Using Auction House Data to Evaluate Classic Cars
The skills I demoed here can be learned through taking Data Science with Machine Learning bootcamp with NYC Data Science Academy.
GitHub | Other Work | LinkedIn
The used-car market has recently seen record breaking sales. According to the Manheim U.S. Used Vehicle Value Index data, used-car prices rose 5.3 percent in September 2021 and 27.1 percent from a year earlier.
Is this inflation also present in the classic car market?
If you want to know your cars value you would use something like Kelly Blue book (KBB); an online tool that appraises cars based on many factors. However, KBB does not cover cars older than 1992.
Identifying this gap, I set out to web scrape auction data from the largest auction house in North America. The group sells thousands of cars a year that are typically older than 30 years. From the data scraped, features included: year, make, model, origin, auction date, auction location, and if it sold or not. I got data on nearly 13,000 cars from auctions ranging from 2016 to 2021.

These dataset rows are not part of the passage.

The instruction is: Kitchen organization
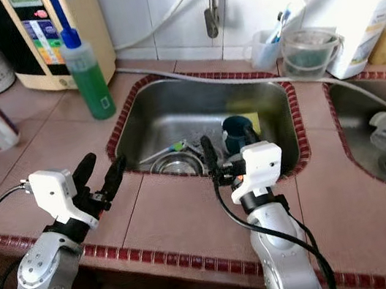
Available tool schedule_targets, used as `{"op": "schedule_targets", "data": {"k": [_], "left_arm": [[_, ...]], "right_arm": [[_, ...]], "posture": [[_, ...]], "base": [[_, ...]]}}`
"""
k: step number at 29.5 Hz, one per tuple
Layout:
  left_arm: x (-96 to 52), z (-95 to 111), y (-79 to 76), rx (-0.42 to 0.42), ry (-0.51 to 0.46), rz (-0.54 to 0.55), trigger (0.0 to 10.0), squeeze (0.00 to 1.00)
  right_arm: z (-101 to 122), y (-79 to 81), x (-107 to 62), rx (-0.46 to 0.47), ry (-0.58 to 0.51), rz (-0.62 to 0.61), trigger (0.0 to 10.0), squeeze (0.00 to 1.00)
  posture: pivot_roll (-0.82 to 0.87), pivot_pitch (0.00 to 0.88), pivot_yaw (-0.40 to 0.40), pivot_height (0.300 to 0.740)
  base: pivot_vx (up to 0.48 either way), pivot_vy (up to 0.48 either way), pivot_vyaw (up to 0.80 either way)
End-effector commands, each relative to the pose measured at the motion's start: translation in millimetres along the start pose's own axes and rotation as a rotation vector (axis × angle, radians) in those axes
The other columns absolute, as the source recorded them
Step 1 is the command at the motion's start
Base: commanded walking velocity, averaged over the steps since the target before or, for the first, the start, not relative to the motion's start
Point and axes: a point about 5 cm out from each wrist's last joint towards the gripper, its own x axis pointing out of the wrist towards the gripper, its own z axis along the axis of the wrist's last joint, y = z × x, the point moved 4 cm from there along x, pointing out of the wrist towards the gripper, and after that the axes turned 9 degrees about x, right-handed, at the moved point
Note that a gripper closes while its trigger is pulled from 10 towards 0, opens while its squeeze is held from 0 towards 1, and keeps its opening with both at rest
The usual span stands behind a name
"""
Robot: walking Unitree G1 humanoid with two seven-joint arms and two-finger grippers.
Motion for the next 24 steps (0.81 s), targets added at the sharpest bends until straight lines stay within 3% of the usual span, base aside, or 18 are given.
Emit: {"op": "schedule_targets", "data": {"k": [1,24], "left_arm": [[-2.7,1.9,-0.6,0.005,0.001,-0.007,10.0,0.0],[-0.2,5.8,-2.0,0.005,-0.001,-0.024,10.0,0.0]], "right_arm": [[6.9,2.9,2.2,-0.006,-0.02,0.007,10.0,0.0],[6.0,3.0,3.6,-0.006,-0.015,0.001,10.0,0.0]], "posture": [[-0.09,0.135,0.043,0.74],[-0.08,0.134,0.048,0.74]], "base": [[0.0,0.0,0.0],[0.0,0.0,0.0]]}}
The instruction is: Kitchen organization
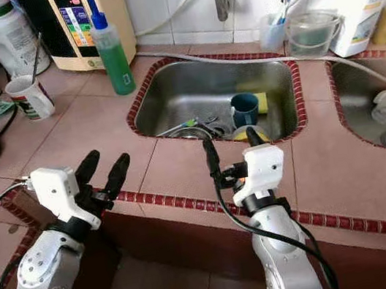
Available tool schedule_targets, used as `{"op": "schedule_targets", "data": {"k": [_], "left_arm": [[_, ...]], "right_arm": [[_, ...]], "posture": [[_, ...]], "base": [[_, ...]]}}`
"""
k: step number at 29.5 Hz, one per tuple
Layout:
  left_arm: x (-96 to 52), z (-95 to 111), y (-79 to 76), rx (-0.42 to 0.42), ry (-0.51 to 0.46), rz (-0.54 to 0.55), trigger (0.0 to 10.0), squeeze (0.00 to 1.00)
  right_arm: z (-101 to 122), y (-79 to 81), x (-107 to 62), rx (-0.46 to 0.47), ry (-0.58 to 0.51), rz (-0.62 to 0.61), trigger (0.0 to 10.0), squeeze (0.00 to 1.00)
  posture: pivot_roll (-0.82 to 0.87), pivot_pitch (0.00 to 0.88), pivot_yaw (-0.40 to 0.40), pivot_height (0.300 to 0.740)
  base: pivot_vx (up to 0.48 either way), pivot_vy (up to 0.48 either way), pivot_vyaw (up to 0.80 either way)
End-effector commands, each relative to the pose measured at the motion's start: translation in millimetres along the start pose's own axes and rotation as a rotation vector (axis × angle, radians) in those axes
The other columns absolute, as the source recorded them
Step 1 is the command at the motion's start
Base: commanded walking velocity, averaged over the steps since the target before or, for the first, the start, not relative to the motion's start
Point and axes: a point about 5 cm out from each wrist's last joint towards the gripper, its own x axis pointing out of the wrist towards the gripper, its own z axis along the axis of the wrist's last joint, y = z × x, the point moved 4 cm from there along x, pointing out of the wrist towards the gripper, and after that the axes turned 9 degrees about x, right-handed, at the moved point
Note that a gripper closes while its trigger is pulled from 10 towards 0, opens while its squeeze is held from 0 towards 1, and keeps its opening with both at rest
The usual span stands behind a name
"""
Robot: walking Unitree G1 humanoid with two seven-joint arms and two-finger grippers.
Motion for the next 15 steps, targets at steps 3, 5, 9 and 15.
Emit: {"op": "schedule_targets", "data": {"k": [3,5,9,15], "left_arm": [[-0.9,1.8,1.0,0.003,0.003,-0.006,10.0,0.0],[-0.8,1.8,1.2,0.003,0.004,-0.004,10.0,0.0],[-0.8,1.9,1.5,0.003,0.004,-0.003,10.0,0.0],[-1.2,1.8,0.4,-0.001,0.004,0.0,10.0,0.0]], "right_arm": [[0.6,3.8,2.1,0.006,-0.003,0.007,10.0,0.0],[0.3,3.8,2.3,0.006,-0.002,0.008,10.0,0.0],[0.6,4.5,3.3,0.008,-0.003,0.01,10.0,0.0],[1.0,4.0,2.9,0.005,-0.002,0.013,10.0,0.0]], "posture": [[-0.08,0.134,0.046,0.74],[-0.08,0.134,0.045,0.74],[-0.08,0.136,0.042,0.74],[-0.08,0.138,0.042,0.74]], "base": [[-0.09,0.0,0.0],[-0.27,0.0,0.0],[-0.271,0.0,0.0],[-0.279,0.0,0.0]]}}
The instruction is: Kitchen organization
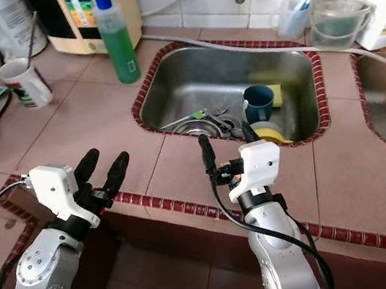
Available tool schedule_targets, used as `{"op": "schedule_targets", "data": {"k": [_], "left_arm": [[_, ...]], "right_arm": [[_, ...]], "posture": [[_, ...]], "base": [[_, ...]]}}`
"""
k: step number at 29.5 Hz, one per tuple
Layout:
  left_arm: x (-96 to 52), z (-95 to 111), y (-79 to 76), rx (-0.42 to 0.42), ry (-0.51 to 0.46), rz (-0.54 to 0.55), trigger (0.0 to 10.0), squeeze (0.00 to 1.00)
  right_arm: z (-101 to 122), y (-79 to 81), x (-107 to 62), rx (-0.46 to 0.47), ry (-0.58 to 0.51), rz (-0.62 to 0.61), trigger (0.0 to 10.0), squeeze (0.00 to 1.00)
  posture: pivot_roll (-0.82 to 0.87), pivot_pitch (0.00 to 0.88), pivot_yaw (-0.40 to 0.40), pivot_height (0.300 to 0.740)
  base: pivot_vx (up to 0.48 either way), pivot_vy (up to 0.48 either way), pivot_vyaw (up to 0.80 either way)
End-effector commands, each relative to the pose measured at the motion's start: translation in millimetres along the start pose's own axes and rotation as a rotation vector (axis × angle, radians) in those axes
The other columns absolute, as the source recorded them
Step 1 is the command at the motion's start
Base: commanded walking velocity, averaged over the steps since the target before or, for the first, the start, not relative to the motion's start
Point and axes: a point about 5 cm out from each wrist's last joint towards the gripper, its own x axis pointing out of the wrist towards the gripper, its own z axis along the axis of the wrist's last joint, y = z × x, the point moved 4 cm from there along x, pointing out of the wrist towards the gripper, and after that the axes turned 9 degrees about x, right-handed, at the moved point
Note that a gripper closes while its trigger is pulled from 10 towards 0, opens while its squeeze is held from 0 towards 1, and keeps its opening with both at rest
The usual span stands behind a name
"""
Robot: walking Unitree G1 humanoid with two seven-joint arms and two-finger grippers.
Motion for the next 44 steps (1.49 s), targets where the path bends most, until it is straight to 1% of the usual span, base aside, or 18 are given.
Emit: {"op": "schedule_targets", "data": {"k": [1,8,23,26,32,34,39,44], "left_arm": [[-1.9,0,-1.1,-0.004,0.007,-0.004,10.0,0.0],[-3.2,0,-2.1,-0.002,0.008,-0.007,10.0,0.0],[-3.8,0,-5.5,0.007,0.009,-0.023,10.0,0.0],[-5.1,-1,-8.0,0.005,0.011,-0.031,10.0,0.0],[-6.1,-3,-8.5,0.008,0.015,-0.034,10.0,0.0],[-5.4,-3,-9.4,0.022,0.015,-0.045,10.0,0.0],[-5.6,-4,-11.3,0.024,0.017,-0.056,10.0,0.0],[-6.3,-4,-13.6,0.001,0.014,-0.06,10.0,0.0]], "right_arm": [[-3,-1.9,-2.7,0.001,0.013,-0.007,10.0,0.0],[-3,-0.7,-4.0,0.003,0.016,-0.006,10.0,0.0],[-5,-0.4,-5.2,-0.005,0.028,-0.002,10.0,0.0],[-9,-1.1,-6.9,-0.015,0.053,0.001,10.0,0.0],[-11,-3.0,-9.8,-0.019,0.065,0.003,10.0,0.0],[-12,-4.4,-11.1,-0.033,0.073,0.01,10.0,0.0],[-14,-5.0,-12.7,-0.044,0.084,0.017,10.0,0.0],[-18,-5.7,-16.1,-0.055,0.103,0.025,10.0,0.0]], "posture": [[-0.08,0.14,0.041,0.74],[-0.08,0.145,0.043,0.74],[-0.08,0.148,0.04,0.74],[-0.08,0.15,0.036,0.74],[-0.08,0.147,0.033,0.74],[-0.08,0.145,0.031,0.74],[-0.08,0.141,0.029,0.74],[-0.09,0.138,0.021,0.74]], "base": [[-0.277,0.0,0.0],[-0.293,0.0,0.0],[0.0,0.0,0.0],[0.0,0.0,0.0],[0.0,0.0,-0.68],[0.0,0.0,-0.67],[0.0,0.0,-0.65],[0.0,-0.372,-0.6]]}}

My first goal was to group the data by manufacturer. The luxury sports car maker Porsche, had a large volume in sales every year, so I picked them first. To accurately assess a cars value I had to target a specific year and model.
Porsche Data
I chose a 1973 Porsche 911 Carrera RS 2.7 Touring. The deviation between prices was great, those on the high end going for $750K and the low for $400K. The variation in price made it hard to say how accurate my predictions would be.
Austin Mini Cooper Data
Next, I chose an Austin Mini Cooper. These had lower deviations, ranging from $5K to $40K. After analyzing more cars I came to the conclusion that the more affordable saw less variation and so were easier to predict.
Data on The Origin of the Cars
Going further, I got the average selling price of car by what country they were made in. In the graph below, we can see all groups have had a large rebound from 2020, similar to the consumer used-market market.
After running analysis on more cars I concluded that for this to be accurate it would need much more data. Further, I would need to implement the code into an app (like Shiny) to setup a full user side experience. The accurate valuation of classic cars is possible but would take much more data and many more data features to distinguish a cars value.
Collecting this dataset was the first step in creating such a tool.